About the Project
The Site C Channel Contouring and Side Channel Enhancement Project is an innovative project designed to mitigate impacts on the aquatic environment, with emphasis on fish habitat, in the Peace River, downstream of the Site C Dam. Since it began, the enhancement Project has moved roughly 1.7 million cubic meters of river material and is the largest fish habitat project undertaken by BC Hydro. This submission focuses on one component, Site 107R, which created 6.5 ha of new aquatic habitat and was completed in the summer of 2024.
Site 107R is located 1.5 km downstream of the Site C Clean Energy project and is designated into two work areas, the 107R Main Channel Bar and the 107R Side Channel. The design objectives included establishing hydraulic connectivity in a relic channel, from the main channel to the south channel, to create approximately 1.6 km of permanently wetted side channel habitat. The in-river works were designed to decrease the wetted area between selected minimum and maximum operational flows, reducing the areas that dewater and potentially strand fish and increasing available habitat for fish throughout the operational flows downstream of the Site C project. Excavated material was used to infill depressed areas, allowing for an overall balance in the project’s cut and fill requirements. The work at Site 107R also included the installation of large woody debris structures along the habitat channel banks, designed to provide habitat complexity and cover for fish.

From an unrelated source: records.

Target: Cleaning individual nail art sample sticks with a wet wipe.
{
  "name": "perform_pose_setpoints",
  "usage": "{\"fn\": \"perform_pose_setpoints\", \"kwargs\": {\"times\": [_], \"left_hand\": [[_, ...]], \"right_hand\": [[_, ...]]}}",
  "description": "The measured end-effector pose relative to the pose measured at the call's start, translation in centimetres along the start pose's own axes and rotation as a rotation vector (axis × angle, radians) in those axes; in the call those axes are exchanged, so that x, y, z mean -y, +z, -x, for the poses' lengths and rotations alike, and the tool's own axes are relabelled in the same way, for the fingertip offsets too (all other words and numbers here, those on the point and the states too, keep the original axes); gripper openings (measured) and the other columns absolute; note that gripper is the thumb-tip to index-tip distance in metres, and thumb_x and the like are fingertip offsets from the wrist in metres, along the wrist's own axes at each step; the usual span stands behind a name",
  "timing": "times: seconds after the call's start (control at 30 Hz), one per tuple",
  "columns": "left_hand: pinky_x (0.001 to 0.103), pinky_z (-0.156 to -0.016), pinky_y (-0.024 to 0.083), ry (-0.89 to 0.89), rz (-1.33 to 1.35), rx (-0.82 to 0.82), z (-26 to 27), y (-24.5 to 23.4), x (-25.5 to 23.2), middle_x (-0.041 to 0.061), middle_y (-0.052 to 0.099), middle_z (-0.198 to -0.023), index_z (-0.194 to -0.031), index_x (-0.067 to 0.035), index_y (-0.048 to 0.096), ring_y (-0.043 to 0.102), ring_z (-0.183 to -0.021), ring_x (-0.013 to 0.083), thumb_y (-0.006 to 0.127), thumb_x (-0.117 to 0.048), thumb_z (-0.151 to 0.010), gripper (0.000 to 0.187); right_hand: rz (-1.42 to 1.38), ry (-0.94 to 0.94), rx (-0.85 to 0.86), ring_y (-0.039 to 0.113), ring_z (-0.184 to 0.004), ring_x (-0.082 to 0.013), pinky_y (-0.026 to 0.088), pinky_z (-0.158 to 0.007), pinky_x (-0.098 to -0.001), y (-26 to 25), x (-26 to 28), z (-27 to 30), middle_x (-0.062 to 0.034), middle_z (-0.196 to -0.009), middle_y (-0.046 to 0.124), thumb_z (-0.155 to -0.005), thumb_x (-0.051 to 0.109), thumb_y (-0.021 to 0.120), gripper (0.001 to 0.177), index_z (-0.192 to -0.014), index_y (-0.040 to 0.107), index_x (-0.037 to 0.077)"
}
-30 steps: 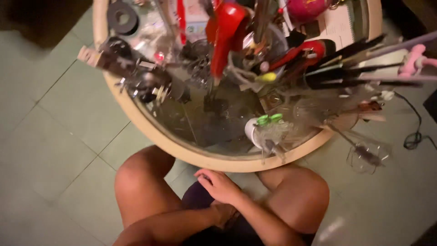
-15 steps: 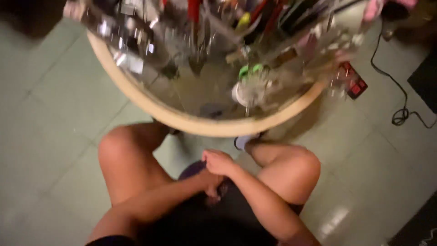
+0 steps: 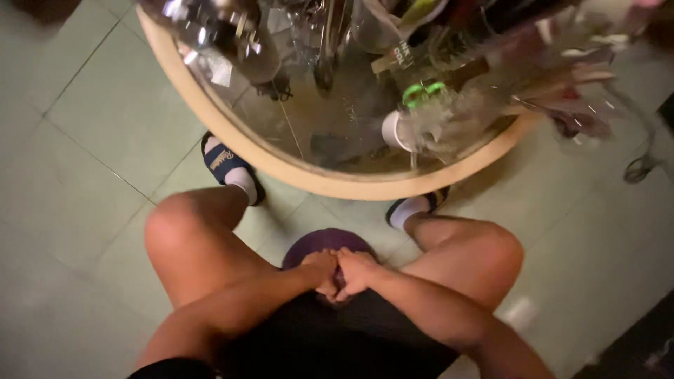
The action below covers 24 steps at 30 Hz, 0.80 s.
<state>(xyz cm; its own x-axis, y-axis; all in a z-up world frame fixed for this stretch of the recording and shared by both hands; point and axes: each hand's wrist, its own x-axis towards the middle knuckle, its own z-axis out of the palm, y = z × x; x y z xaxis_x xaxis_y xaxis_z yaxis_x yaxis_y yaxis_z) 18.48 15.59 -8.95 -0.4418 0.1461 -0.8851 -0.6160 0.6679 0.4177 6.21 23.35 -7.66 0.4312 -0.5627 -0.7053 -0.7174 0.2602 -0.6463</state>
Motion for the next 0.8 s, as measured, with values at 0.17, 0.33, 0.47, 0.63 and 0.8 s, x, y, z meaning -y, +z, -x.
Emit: {"fn": "perform_pose_setpoints", "kwargs": {"times": [0.17,0.33,0.47,0.63,0.8], "left_hand": [[0.047,-0.105,0.049,0.059,0.086,0.008,-2.9,1.5,3.0,0.029,0.049,-0.147,-0.146,0.01,0.041,0.054,-0.132,0.0403,0.09,-0.043,-0.061,0.111],[0.049,-0.107,0.046,0.025,0.231,0.009,0.6,-5.7,6.2,0.022,0.055,-0.142,-0.145,0.003,0.041,0.052,-0.132,0.0405,0.088,-0.048,-0.062,0.108],[0.049,-0.11,0.042,0.078,0.097,-0.08,0.8,-11.0,4.9,0.021,0.055,-0.143,-0.142,-0.002,0.047,0.05,-0.133,0.0407,0.087,-0.052,-0.062,0.102],[0.05,-0.113,0.038,0.111,-0.114,-0.226,-0.8,-12.7,5.6,0.02,0.054,-0.144,-0.138,-0.009,0.054,0.048,-0.134,0.0409,0.086,-0.057,-0.063,0.095],[0.05,-0.115,0.034,0.16,-0.251,-0.307,1.5,-8.2,2.2,0.018,0.054,-0.144,-0.135,-0.015,0.061,0.046,-0.136,0.041,0.086,-0.063,-0.064,0.089]], "right_hand": [[-0.068,0.159,0.084,0.047,-0.129,-0.0406,0.044,-0.107,-0.048,-3.7,-0.5,-2.1,-0.0191,-0.136,0.05,-0.053,0.045,0.093,0.105,-0.136,0.048,0.001],[-0.032,0.164,0.097,0.046,-0.129,-0.0408,0.045,-0.106,-0.0493,-4.9,0.2,-3.8,-0.0202,-0.134,0.049,-0.062,0.045,0.091,0.092,-0.128,0.048,-0.003],[-0.157,0.018,-0.219,0.054,-0.116,-0.0383,0.047,-0.099,-0.0479,-7.0,-1.1,-4.8,-0.0187,-0.121,0.056,-0.063,0.042,0.091,0.08,-0.12,0.051,0.004],[-0.231,-0.214,-0.455,0.06,-0.107,-0.035,0.05,-0.095,-0.0455,-9.7,-2.1,-7.5,-0.0185,-0.114,0.061,-0.065,0.037,0.09,0.075,-0.121,0.05,0.007],[-0.13,-0.213,-0.389,0.065,-0.105,-0.0378,0.053,-0.093,-0.0459,-8.7,-1.2,-5.3,-0.0229,-0.115,0.066,-0.071,0.032,0.09,0.067,-0.12,0.056,0.001]]}}
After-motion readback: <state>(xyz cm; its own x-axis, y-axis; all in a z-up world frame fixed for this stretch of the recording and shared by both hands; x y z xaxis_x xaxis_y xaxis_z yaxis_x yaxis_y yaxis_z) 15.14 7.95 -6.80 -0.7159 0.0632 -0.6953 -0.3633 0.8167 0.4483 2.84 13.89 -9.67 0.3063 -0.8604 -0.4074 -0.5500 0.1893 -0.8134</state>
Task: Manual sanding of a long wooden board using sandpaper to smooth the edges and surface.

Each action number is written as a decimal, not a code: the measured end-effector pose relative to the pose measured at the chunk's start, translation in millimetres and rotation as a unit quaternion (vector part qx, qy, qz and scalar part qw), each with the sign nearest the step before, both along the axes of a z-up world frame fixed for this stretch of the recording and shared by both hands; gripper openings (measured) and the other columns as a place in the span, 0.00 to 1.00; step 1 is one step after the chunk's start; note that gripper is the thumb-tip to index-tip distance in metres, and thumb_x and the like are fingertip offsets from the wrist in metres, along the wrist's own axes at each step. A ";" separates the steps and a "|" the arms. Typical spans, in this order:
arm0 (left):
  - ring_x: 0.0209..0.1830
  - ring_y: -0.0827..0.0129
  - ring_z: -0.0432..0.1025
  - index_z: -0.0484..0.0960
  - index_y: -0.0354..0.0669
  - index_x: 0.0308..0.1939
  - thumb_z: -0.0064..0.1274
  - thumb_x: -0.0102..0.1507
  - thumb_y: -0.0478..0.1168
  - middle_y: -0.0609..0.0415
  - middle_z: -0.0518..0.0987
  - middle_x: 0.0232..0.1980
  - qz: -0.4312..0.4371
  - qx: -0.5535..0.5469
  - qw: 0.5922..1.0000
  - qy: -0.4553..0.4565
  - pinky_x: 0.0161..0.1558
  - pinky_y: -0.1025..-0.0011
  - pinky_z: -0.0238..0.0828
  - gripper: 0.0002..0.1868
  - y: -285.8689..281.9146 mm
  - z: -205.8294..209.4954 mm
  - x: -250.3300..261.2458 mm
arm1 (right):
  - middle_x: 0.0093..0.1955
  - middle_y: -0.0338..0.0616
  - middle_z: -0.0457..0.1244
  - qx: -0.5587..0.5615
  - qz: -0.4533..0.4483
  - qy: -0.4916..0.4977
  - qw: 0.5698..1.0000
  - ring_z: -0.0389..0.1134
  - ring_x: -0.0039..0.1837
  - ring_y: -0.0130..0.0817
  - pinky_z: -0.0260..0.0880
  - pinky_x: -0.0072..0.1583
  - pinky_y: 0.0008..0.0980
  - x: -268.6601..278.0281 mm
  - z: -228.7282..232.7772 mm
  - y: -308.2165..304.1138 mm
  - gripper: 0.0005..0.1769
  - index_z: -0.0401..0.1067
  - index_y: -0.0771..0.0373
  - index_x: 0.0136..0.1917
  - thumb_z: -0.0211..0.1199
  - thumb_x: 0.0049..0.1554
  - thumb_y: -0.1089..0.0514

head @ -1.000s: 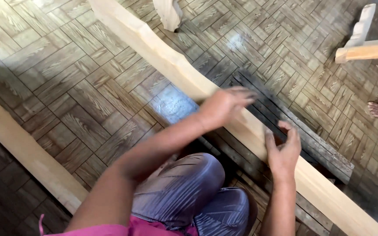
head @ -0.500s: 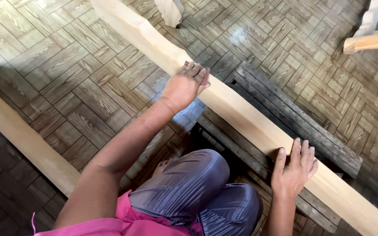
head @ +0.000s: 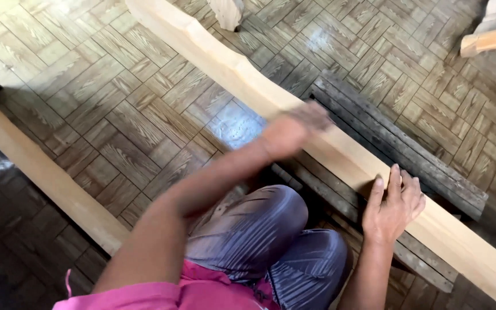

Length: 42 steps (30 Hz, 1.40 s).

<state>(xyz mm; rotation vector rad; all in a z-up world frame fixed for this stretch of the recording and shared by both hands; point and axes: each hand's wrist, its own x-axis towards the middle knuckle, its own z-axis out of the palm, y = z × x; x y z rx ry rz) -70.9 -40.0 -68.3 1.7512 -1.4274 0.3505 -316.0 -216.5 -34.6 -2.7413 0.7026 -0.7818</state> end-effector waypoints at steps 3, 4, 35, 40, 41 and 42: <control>0.67 0.59 0.68 0.83 0.37 0.52 0.41 0.62 0.24 0.46 0.76 0.63 0.102 -0.006 0.977 0.185 0.78 0.60 0.54 0.20 83.0 -20.1 70.9 | 0.73 0.63 0.59 -0.044 0.011 -0.021 0.999 0.52 0.77 0.65 0.41 0.73 0.65 -2.2 -7.3 -1.8 0.33 0.69 0.65 0.77 0.42 0.74 0.39; 0.67 0.59 0.68 0.83 0.37 0.52 0.41 0.62 0.24 0.46 0.76 0.63 0.097 -0.001 0.978 0.185 0.78 0.60 0.54 0.20 88.7 -15.1 71.2 | 0.73 0.63 0.59 -0.040 0.005 -0.020 0.999 0.52 0.77 0.65 0.41 0.73 0.65 -1.4 -7.6 -1.6 0.33 0.69 0.65 0.77 0.42 0.74 0.39; 0.61 0.57 0.69 0.80 0.45 0.57 0.47 0.67 0.45 0.50 0.79 0.57 -0.014 0.085 0.994 -0.071 0.70 0.59 0.58 0.17 -61.6 18.5 -70.6 | 0.65 0.60 0.59 -0.087 -0.004 -0.003 0.996 0.53 0.73 0.62 0.43 0.70 0.66 0.3 -10.6 -2.0 0.31 0.69 0.62 0.75 0.43 0.74 0.39; 0.67 0.60 0.68 0.74 0.55 0.64 0.53 0.66 0.54 0.55 0.74 0.65 -0.026 0.145 0.968 -0.204 0.74 0.60 0.57 0.24 -79.7 3.2 -72.1 | 0.65 0.60 0.59 -0.091 0.008 0.002 0.996 0.53 0.73 0.60 0.46 0.69 0.65 1.8 -9.2 -4.5 0.40 0.68 0.64 0.76 0.35 0.73 0.31; 0.67 0.60 0.69 0.75 0.51 0.63 0.52 0.65 0.43 0.55 0.75 0.63 -0.055 0.132 0.969 -0.200 0.75 0.59 0.55 0.22 -67.6 2.9 -56.3 | 0.65 0.60 0.58 -0.086 0.004 0.000 0.996 0.53 0.73 0.60 0.44 0.70 0.65 2.2 -9.2 -4.4 0.39 0.68 0.64 0.76 0.36 0.74 0.32; 0.66 0.60 0.69 0.76 0.47 0.63 0.50 0.64 0.32 0.54 0.76 0.62 -0.084 0.118 0.970 -0.195 0.75 0.59 0.53 0.22 -54.4 2.4 -40.7 | 0.65 0.60 0.58 -0.081 0.002 -0.002 0.997 0.53 0.72 0.59 0.43 0.70 0.65 2.8 -9.5 -3.7 0.38 0.69 0.65 0.75 0.36 0.75 0.34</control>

This project involved a multidisciplinary team of professionals from concept through to construction and required collaboration with many departments within BC Hydro, stakeholders, Treaty 8 First Nations and federal and provincial regulatory agencies, all of whom were key players in the successful delivery of the Project.
Approach
NHC’s engineering designs used TELEMAC-2D, a hydrodynamic modelling software program that estimates water levels and velocities based on digital geometric meshes of the river valley developed from LiDAR, and bathymetric data collected by NHC and other parties. Operational flow ranges were modelled and the results were used to design stable habitat configurations with materials limited to those available on-site, and engineered to generate velocities navigable by fish and of sufficient hydraulic complexity to simulate natural flow patterns desirable to other aquatic species.
During the construction phase of the project, NHC provided the contractor with digital terrain files of the design surfaces, allowing GPS instrumentation onboard construction equipment to guide construction, eliminating the need to conventionally stake-out workpoints and allowing construction conformance checks to be completed in real-time.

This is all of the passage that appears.